Dataset items:

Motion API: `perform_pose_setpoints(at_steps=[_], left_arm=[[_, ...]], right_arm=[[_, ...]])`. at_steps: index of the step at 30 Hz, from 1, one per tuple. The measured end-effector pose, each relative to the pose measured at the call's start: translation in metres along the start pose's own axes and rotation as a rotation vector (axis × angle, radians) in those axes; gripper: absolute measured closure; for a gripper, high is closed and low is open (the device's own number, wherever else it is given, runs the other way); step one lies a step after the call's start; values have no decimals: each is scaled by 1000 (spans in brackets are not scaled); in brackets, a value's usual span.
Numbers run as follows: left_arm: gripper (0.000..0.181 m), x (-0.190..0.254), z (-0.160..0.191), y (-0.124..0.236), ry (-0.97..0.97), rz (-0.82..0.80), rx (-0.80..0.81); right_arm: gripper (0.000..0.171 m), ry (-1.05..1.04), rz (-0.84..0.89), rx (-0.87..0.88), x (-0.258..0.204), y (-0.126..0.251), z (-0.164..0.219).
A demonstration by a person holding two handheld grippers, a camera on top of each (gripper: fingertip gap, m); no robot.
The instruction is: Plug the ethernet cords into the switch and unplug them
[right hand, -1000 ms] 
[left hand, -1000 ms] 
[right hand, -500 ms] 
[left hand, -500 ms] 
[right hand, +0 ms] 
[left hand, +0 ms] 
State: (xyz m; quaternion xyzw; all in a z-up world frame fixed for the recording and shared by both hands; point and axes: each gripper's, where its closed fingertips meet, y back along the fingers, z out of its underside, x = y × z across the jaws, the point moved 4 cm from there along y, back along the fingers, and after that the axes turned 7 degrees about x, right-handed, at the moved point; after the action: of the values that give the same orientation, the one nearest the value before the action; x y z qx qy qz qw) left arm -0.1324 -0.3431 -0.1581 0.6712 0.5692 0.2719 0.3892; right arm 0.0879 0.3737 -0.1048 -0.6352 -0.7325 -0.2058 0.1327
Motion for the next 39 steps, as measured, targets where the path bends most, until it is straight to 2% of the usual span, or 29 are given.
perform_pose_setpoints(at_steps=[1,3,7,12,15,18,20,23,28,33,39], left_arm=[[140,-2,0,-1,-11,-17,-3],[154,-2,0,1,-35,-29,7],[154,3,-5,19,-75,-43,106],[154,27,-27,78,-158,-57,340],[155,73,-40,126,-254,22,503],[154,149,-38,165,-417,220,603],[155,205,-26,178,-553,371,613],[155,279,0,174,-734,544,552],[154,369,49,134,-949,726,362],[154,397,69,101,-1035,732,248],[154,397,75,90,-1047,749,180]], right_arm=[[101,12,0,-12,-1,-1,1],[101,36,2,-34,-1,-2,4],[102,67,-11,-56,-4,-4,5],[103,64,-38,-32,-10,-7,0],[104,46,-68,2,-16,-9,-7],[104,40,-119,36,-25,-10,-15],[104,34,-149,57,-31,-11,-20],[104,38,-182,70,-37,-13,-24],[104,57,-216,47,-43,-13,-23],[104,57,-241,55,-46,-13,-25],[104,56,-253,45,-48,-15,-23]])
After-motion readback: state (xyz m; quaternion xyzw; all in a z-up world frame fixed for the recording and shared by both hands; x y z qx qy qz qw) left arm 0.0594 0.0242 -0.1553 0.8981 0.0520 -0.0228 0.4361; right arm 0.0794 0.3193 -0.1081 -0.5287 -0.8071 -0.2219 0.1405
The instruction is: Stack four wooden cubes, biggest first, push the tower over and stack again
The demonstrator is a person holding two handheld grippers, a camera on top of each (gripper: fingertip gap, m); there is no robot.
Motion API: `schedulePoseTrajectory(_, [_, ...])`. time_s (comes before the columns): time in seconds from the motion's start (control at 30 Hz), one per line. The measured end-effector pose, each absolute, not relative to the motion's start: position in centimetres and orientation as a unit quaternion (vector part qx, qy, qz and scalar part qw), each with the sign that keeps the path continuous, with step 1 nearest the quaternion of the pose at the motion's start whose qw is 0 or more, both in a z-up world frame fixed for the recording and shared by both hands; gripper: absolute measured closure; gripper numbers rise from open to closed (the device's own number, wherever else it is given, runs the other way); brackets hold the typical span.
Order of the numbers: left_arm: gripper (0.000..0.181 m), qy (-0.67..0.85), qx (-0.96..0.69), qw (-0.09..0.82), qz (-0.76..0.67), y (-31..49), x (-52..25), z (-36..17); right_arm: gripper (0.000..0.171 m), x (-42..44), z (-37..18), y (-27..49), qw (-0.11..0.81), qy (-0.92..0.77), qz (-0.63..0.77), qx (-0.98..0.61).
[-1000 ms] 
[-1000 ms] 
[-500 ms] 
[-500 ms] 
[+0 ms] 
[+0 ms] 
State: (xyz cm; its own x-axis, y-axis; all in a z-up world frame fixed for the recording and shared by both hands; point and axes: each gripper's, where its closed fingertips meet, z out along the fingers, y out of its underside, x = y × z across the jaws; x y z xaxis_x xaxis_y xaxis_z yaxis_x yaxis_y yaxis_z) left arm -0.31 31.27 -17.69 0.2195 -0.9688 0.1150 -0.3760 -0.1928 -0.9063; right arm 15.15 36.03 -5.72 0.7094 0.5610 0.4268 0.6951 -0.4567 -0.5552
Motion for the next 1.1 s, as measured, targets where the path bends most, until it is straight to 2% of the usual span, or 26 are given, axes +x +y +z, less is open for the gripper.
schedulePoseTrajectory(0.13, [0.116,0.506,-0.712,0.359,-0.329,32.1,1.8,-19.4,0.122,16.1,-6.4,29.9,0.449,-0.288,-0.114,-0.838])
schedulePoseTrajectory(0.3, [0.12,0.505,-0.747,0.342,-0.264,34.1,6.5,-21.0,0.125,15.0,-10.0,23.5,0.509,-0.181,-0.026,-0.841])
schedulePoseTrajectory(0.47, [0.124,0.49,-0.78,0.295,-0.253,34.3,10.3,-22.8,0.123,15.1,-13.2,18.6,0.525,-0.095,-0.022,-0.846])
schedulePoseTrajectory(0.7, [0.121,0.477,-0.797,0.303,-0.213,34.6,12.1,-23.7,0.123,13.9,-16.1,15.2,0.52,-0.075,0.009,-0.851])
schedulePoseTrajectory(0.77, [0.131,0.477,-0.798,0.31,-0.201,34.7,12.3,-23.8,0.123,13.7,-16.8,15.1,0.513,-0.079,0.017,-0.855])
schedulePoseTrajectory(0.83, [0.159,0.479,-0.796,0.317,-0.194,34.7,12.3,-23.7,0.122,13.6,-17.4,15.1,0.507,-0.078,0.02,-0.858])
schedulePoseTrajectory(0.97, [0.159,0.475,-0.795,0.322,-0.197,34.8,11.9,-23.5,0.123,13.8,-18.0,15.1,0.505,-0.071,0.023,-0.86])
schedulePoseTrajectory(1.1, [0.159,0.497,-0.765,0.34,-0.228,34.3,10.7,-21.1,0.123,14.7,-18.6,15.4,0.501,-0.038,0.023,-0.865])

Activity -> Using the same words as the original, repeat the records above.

Response ->
Motion API: `perform_pose_setpoints(at_steps=[_], left_arm=[[_, ...]], right_arm=[[_, ...]])`. at_steps: index of the step at 30 Hz, from 1, one per tuple. The measured end-effector pose, each relative to the pose measured at the call's start: translation in metres along the start pose's own axes and rotation as a rotation vector (axis × angle, radians) in those axes; gripper: absolute measured closure; for a gripper, high is closed and low is open (the device's own number, wherever else it is given, runs the other way); step one lies a step after the call's start; values have no decimals: each is scaled by 1000 (spans in brackets are not scaled); in brackets, a value's usual span.
Numbers run as follows: left_arm: gripper (0.000..0.181 m), x (-0.190..0.254), z (-0.160..0.191), y (-0.124..0.236), ry (-0.97..0.97), rz (-0.82..0.80), rx (-0.80..0.81); right_arm: gripper (0.000..0.171 m), ry (-1.05..1.04), rz (-0.84..0.89), rx (-0.87..0.88), x (-0.258..0.204), y (-0.126..0.251), z (-0.164..0.219).
A demonstration by a person holding two handheld grippers, a camera on top of each (gripper: fingertip gap, m); no robot.
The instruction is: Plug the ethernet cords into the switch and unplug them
[right hand, -1000 ms] 
[left hand, -1000 ms] 
[right hand, -500 ms] 
[left hand, -500 ms] 
[right hand, +0 ms] 
[left hand, +0 ms] 
State: (xyz m; quaternion xyzw; all in a z-up world frame fixed for the recording and shared by both hands; point and axes: each gripper's, where its closed fingertips meet, y back along the fingers, z out of its underside, x = y × z across the jaws, the point moved 4 cm from there along y, back along the fingers, and after that the axes turned 7 degrees about x, right-handed, at the moved point; after the action: of the values that give the same orientation, the one nearest the value before the action; x y z qx qy qz qw) left arm -0.1324 -0.3431 -0.1581 0.6712 0.5692 0.2719 0.3892; right arm 0.0879 0.3737 -0.1048 -0.6352 -0.7325 -0.2058 0.1327
Motion for the next 39 steps, as measured, targets where the path bends most, until it is straight to 2% of the usual span, or 29 are given.
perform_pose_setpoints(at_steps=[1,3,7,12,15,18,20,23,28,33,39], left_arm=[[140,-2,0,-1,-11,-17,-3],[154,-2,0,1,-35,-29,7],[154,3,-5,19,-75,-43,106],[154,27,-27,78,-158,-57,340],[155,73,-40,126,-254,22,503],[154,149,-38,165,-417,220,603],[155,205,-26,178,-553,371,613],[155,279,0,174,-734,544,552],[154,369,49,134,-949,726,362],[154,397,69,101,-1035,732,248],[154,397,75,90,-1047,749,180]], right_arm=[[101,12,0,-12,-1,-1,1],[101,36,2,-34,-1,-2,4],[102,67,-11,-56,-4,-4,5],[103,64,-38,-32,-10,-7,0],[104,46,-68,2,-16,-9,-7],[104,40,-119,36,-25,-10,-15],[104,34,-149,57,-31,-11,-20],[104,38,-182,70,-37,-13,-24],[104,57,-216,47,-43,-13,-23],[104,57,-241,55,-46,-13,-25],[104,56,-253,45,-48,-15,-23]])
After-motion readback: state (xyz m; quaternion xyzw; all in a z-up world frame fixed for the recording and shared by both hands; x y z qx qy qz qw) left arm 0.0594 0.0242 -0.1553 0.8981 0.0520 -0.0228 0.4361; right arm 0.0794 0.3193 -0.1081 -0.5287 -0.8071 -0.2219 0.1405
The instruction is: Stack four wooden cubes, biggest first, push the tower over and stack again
The demonstrator is a person holding two handheld grippers, a camera on top of each (gripper: fingertip gap, m); there is no robot.
Motion API: `schedulePoseTrajectory(_, [_, ...])`. time_s (comes before the columns): time in seconds from the motion's start (control at 30 Hz), one per line. The measured end-effector pose, each absolute, not relative to the motion's start: position in centimetres and orientation as a unit quaternion (vector part qx, qy, qz and scalar part qw), each with the sign that keeps the path continuous, with step 1 nearest the quaternion of the pose at the motion's start whose qw is 0 or more, both in a z-up world frame fixed for the recording and shared by both hands; gripper: absolute measured closure; gripper numbers rise from open to closed (the device's own number, wherever else it is given, runs the other way); brackets hold the typical span.
Order of the numbers: left_arm: gripper (0.000..0.181 m), qy (-0.67..0.85), qx (-0.96..0.69), qw (-0.09..0.82), qz (-0.76..0.67), y (-31..49), x (-52..25), z (-36..17); right_arm: gripper (0.000..0.171 m), x (-42..44), z (-37..18), y (-27..49), qw (-0.11..0.81), qy (-0.92..0.77), qz (-0.63..0.77), qx (-0.98..0.61).
[-1000 ms] 
[-1000 ms] 
[-500 ms] 
[-500 ms] 
[+0 ms] 
[+0 ms] 
State: (xyz cm; its own x-axis, y-axis; all in a z-up world frame fixed for the recording and shared by both hands; point and axes: each gripper's, where its closed fingertips meet, z out along the fingers, y out of its underside, x = y × z across the jaws; x y z xaxis_x xaxis_y xaxis_z yaxis_x yaxis_y yaxis_z) left arm -0.31 31.27 -17.69 0.2195 -0.9688 0.1150 -0.3760 -0.1928 -0.9063; right arm 15.15 36.03 -5.72 0.7094 0.5610 0.4268 0.6951 -0.4567 -0.5552
Motion for the next 1.1 s, as measured, targets where the path bends most, until it is straight to 2% of the usual span, or 26 are given, axes +x +y +z, less is open for the gripper.
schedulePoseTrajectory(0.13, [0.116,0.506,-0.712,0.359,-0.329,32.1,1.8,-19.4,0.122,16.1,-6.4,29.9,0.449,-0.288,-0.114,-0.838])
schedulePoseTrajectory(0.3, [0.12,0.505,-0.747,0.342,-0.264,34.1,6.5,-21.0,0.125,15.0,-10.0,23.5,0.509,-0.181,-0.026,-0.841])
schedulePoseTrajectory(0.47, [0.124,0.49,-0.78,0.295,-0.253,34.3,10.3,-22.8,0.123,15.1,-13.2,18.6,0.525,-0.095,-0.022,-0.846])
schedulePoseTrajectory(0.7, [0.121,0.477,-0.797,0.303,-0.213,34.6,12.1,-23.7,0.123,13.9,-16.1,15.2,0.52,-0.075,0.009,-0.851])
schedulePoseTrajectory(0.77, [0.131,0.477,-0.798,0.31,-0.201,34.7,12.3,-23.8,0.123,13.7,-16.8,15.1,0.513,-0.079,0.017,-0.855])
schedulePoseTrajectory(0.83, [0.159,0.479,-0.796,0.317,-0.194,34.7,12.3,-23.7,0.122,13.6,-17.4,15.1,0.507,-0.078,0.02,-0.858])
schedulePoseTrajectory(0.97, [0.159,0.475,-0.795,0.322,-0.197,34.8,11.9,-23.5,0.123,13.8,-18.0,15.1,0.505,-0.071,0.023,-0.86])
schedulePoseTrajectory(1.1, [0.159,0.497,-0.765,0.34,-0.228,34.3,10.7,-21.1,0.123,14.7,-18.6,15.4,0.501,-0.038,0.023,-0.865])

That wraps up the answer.